Stored data:
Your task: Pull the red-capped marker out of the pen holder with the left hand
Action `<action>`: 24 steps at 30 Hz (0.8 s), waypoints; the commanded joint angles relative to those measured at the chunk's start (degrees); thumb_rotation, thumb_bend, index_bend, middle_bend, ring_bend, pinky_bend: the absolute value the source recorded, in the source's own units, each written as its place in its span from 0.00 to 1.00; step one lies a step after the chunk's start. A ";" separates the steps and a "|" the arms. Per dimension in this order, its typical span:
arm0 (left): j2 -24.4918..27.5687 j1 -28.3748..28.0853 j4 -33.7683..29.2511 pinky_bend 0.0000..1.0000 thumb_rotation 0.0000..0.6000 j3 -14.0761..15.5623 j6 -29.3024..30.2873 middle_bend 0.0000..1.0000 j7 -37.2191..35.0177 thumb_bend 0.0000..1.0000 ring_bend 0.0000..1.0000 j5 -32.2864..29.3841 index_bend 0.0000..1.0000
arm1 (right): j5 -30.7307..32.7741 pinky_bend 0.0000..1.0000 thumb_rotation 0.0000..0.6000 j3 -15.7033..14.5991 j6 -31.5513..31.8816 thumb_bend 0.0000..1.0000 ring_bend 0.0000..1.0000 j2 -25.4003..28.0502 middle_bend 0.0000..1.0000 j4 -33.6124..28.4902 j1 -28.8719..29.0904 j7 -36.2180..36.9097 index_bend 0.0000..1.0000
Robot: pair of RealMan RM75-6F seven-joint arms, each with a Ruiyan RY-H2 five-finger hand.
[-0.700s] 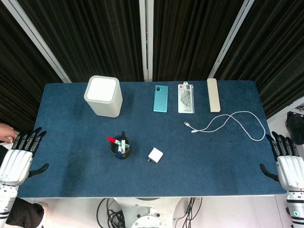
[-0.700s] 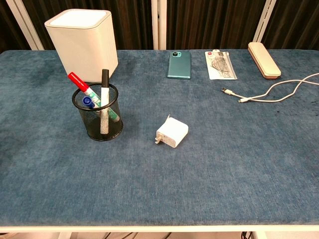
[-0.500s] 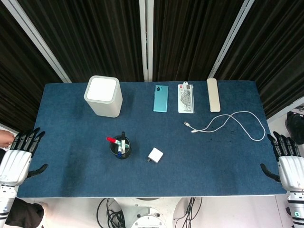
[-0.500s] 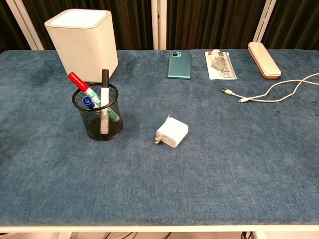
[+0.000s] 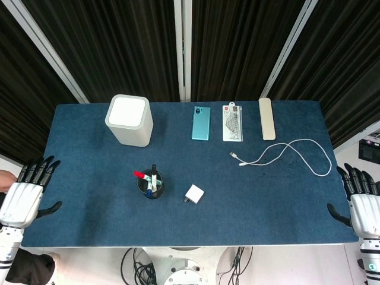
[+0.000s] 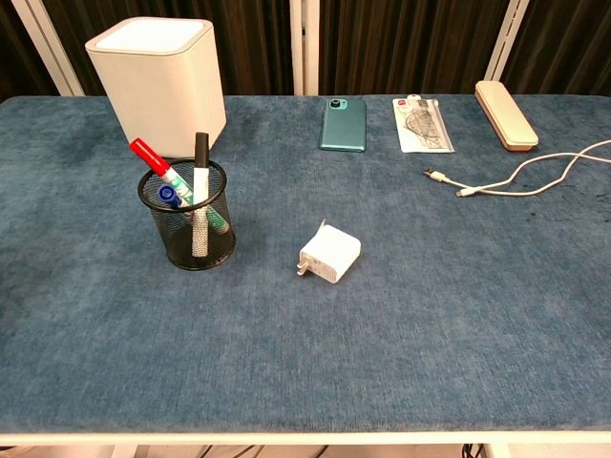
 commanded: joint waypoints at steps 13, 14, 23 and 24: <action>-0.75 -13.35 -5.88 0.26 1.00 -6.06 -15.12 0.10 2.82 0.19 0.07 -3.20 0.14 | -0.46 0.00 1.00 0.11 1.50 0.18 0.00 1.73 0.00 -1.22 -0.85 0.82 0.00; -1.17 -14.36 -5.96 0.26 1.00 -6.37 -16.43 0.10 2.82 0.19 0.08 -3.77 0.15 | -0.38 0.00 1.00 0.18 1.54 0.18 0.00 1.88 0.00 -1.31 -0.87 0.94 0.00; -7.20 -21.35 -3.58 0.39 1.00 -8.26 -24.83 0.16 2.85 0.23 0.15 -10.61 0.23 | -1.25 0.00 1.00 0.55 2.60 0.18 0.00 2.70 0.00 -2.24 -1.06 2.57 0.00; -7.70 -21.96 -3.32 0.40 1.00 -8.15 -25.74 0.16 3.01 0.24 0.16 -11.28 0.24 | -1.29 0.00 1.00 0.58 2.71 0.18 0.00 2.81 0.00 -2.32 -1.10 2.69 0.00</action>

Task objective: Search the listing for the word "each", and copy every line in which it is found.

Solution for this task:
Action `<action>`: 24 steps at 30 Hz (0.8 s), waypoints; the commanded joint angles relative to those measured at the chunk's start (degrees); thumb_rotation, thumb_bend, index_bend, middle_bend, ring_bend, pinky_bend: the absolute value the source recorded, in the source's own units, each written as its place in its span from 0.00 to 1.00; step one lies a step after the chunk's start. A ";" separates the steps and a "|" the arms. Per dimension in this order, its typical span:
Robot: pair of RealMan RM75-6F seven-joint arms, each with a Ruiyan RY-H2 five-finger hand.

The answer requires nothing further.